I will agree...suck it up and stick around the whole day.  There is SO much fun stuff to do that it would be a shame to pay for it, but then leave for a couple of hours to run back and forth for food and such.

Enjoy Atlantis!  We will be there for 9 days in May and we are all getting excited already!


----------



## siesta (Nov 8, 2011)

6scoops said:


> You will not want to leave.  There is so much to see and do!  We were there last Thanksgiving week.  It was so much fun.  We ate at a quick service type of place for lunch at the base of the Mayan Temple.   I don't know the name, but you can get the family meal for $20.00.  I believe it was 4 burgers, 4 fries and drinks.  It is actually very affordable.  My kids loved going to the animal feedings.  They got to feed, turtles, sting rays and watch the sharks get their afternoon meal!  There was no extra charge involved and they post the times and places on the daily activities sheet.  You can get that at the front desk of all the resorts.  Also check out this website for more tips, http://www.familyfunatatlantis.com/atlantis/


The one your talking about is Shark Bites, all the pool side restaraunts have value meals and the one your referring to is $24 for 4 burgers, 2 fries, and 4 drinks, or something of that combination.

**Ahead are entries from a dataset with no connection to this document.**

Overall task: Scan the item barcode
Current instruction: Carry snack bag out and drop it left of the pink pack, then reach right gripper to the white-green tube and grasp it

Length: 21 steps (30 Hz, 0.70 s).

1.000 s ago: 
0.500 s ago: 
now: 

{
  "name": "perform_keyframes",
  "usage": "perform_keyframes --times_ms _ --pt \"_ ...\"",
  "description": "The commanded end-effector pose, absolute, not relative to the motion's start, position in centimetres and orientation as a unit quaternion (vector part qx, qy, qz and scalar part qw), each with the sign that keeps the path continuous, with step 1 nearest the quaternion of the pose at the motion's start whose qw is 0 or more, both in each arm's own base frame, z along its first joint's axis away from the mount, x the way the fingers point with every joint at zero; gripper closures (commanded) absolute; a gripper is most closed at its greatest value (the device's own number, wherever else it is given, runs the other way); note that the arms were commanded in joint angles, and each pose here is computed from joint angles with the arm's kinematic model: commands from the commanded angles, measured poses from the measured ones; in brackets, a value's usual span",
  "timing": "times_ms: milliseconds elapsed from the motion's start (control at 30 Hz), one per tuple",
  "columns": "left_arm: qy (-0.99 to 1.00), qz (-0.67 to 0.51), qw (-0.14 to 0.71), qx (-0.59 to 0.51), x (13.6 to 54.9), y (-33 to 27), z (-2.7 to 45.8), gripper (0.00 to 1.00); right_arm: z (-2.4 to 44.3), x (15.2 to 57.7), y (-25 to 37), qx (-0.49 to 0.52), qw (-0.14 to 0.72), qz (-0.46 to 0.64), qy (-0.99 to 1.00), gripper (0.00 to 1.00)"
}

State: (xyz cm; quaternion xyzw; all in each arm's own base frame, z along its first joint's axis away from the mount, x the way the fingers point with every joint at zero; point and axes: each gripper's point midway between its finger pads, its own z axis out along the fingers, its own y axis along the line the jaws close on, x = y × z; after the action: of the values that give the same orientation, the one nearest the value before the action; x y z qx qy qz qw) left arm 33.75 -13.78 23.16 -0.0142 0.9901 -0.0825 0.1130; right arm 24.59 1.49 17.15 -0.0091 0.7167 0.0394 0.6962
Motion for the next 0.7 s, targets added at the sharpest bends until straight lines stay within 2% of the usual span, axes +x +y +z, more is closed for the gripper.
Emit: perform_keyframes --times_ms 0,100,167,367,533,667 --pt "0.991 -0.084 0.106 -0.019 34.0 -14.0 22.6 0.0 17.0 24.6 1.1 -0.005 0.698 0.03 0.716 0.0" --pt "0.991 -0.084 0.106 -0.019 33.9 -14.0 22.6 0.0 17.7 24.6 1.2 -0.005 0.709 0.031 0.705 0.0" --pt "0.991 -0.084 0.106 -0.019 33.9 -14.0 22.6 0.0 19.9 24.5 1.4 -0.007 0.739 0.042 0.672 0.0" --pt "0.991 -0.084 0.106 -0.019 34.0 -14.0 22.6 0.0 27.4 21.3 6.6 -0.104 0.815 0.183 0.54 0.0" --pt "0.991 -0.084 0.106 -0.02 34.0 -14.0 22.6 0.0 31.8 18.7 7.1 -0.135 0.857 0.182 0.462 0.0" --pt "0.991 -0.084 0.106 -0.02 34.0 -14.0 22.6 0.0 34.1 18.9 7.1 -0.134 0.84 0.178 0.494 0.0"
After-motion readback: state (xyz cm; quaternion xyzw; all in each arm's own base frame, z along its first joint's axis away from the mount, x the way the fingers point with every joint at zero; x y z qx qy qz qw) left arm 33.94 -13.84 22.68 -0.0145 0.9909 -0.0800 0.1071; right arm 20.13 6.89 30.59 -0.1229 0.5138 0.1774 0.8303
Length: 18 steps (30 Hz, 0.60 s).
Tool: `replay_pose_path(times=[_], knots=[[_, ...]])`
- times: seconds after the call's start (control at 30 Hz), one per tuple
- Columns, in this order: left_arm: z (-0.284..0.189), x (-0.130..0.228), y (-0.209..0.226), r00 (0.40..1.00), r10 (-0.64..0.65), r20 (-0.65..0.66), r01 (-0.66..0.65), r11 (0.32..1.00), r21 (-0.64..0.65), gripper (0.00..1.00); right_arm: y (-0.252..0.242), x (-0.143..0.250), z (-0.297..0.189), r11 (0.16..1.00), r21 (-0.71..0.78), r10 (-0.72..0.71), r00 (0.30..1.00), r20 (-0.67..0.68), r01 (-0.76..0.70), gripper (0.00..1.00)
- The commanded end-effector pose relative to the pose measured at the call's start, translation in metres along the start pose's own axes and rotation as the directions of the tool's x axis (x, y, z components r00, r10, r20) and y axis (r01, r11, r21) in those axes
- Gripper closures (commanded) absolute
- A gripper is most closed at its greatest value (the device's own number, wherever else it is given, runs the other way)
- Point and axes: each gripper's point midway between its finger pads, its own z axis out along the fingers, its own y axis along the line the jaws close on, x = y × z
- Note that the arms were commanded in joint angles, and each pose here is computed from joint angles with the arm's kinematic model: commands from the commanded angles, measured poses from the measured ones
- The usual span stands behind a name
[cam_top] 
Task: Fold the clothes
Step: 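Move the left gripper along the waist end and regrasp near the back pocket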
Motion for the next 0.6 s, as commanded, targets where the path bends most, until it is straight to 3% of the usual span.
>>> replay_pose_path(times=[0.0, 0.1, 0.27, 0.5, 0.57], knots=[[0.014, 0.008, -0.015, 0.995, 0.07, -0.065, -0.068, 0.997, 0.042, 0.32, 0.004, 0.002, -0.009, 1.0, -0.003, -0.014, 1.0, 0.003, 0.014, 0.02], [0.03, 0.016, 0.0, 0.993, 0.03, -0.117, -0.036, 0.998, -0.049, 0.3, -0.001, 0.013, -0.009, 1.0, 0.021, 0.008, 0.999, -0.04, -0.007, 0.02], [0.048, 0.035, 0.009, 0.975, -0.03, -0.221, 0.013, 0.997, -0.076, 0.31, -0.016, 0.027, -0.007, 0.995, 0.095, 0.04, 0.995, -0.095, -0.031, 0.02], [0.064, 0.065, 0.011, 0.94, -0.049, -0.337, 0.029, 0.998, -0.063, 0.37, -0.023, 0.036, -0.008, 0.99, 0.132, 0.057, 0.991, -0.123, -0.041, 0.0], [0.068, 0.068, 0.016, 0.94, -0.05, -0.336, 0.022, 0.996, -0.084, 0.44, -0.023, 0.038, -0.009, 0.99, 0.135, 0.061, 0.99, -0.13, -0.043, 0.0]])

But 4 burgers for sure. Some of the value meals are a no brainer, like $5.50 for a hot dog and $3.50 for fries, but $6 for a hot dog fries and drink. Whoever made the menu was definitely local. Also, i saw many Disney cruise ship passengers with food vouchers from their ship.

Side note:

Another thing we joked about a local having been responsible for was the Atlantis t shirt in the gift store. It said established 1998 and had roman numerals above it, but the roman numerals said MCMLXXXVIII, well i went to the manager and said these roman numerals say 1988, for it to say the correct date it should read MCMXCVIII. She looked at me very puzzled, and i said listen ive gone to Catholic school for over 10 years, and know my roman numerals as good as Arabic numerals, If you dont believe me google the answer. We left laughing, days later the shirt was still there. Locals.....:hysterical:


----------



## 6scoops (Nov 8, 2011)

siesta said:


> The one your talking about is Shark Bites, all the pool side restaraunts have value meals and the one your referring to is $24 for 4 burgers, 2 fries, and 4 drinks, or something of that combination. But 4 burgers for sure. Some of the value meals are a no brainer, like $5.50 for a hot dog and $3.50 for fries, but $6 for a hot dog fries and drink. Whoever made the menu was definitely local. Also, i saw many Disney cruise ship passengers with food vouchers from their ship.
> 
> Side note:
> 
> Another thing we joked about a local having been responsible for was the Atlantis t shirt in the gift store. It said established 1998 and had roman numerals above it, but the roman numerals said MCMLXXXVIII, well i went to the manager and said these roman numerals say 1988, for it to say the correct date it should read MCMXCVIII. She looked at me very puzzled, and i said listen ive gone to Catholic school for over 10 years, and know my roman numerals as good as Arabic numerals, If you dont believe me google the answer. We left laughing, days later the shirt was still there. Locals.....:hysterical:



:rofl: too funny!!  Your correct, it is Shark bites and $24.00  The trick is to get the meal deal, or family meal.


----------



## beanie (Nov 9, 2011)

we did this cruise last October and we were all set on booking rooms at the comfort suites when we found out that the ship had the captains dinner that night. most of our group of 27 wanted to do the formal night so we just broke up in groups . 10 of us rented a cab which for $20 each gave us a tour of the island plus a 2 hr stop at atlantis . we then went back at night after dinner . I want to go back one day soon just to do the water park .


----------



## lprstn (Nov 9, 2011)

We've done the Bahamas many times. So that's why I had an alternative. Each time before we went to Atlantis.


----------



## jjking42 (Nov 10, 2011)

lprstn said:


> A reasonably priced option that's a lot of fun is Blue Lagoon
> http://www.bahamasbluelagoon.com/
> 
> We enjoy going there and it's only $69 for a beach day and transportation



Looks good maybe next time we go to Nassua we can do this


----------



## jjking42 (Nov 16, 2011)

Flying out tomorrow
cant wait


----------



## siesta (Nov 16, 2011)

jjking42 said:


> Flying out tomorrow
> cant wait


 Have a blast.


----------



## am1 (Nov 16, 2011)

Have a great trip.  

 I think people would be better off to go back and spend a week at atlantis.  1 day is not nearly long enough.  I am sure there are other nice tours one can do away from Paradise Island.  That way when you are staying at atlantis you will not feel the need to leave the resort.  

You will really enjoy the water park.


----------



## C30NY (Nov 16, 2011)

Enjoy!!!!  Post some pics so I can pretend Im there too!


----------